Getting Doug With High is a video and audio podcast hosted by American stand-up comedian and actor Doug Benson.

Guests are interviewed while smoking marijuana alongside Benson. Each episode features different strains of sativa and indica, and showcases a series of smoking implements of unusual design, often including pipes designed by Chameleon Glass.

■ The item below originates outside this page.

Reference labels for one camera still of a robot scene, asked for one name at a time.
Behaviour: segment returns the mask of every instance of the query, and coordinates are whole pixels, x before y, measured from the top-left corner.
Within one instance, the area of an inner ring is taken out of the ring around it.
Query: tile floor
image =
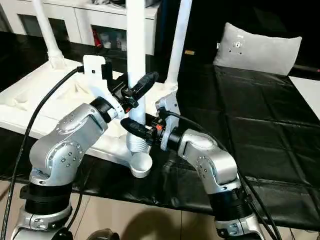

The show features several recurring segments:
 High History—The guests talk about the first time they ever smoked marijuana
 Pot Topics—Doug talks about news related to cannabis, with a particular focus on which states have legalized and/or decriminalized marijuana or are close to passing a legislative or ballot initiative to do so.
 Pot Quiz Hop Shot—Doug asks the guests a series of cannabis-related trivia questions.
 #HeavyMonkey—Doug tries to get one of the guests to comment about the weight of a broken lighter shaped like a monkey. 
 Gabe Time (now canceled)—To close out the show, Doug brings out magician Gabe Dylan to perform a magic trick for the guest, who by this point is usually very high.

In 2016, Benson hosted an uninterrupted four hour and twenty minute version of the show at a festival hosted by Jash in Palm Springs, California. The show has also hosted live versions of the show, with several guests, in front of an audience in a theater.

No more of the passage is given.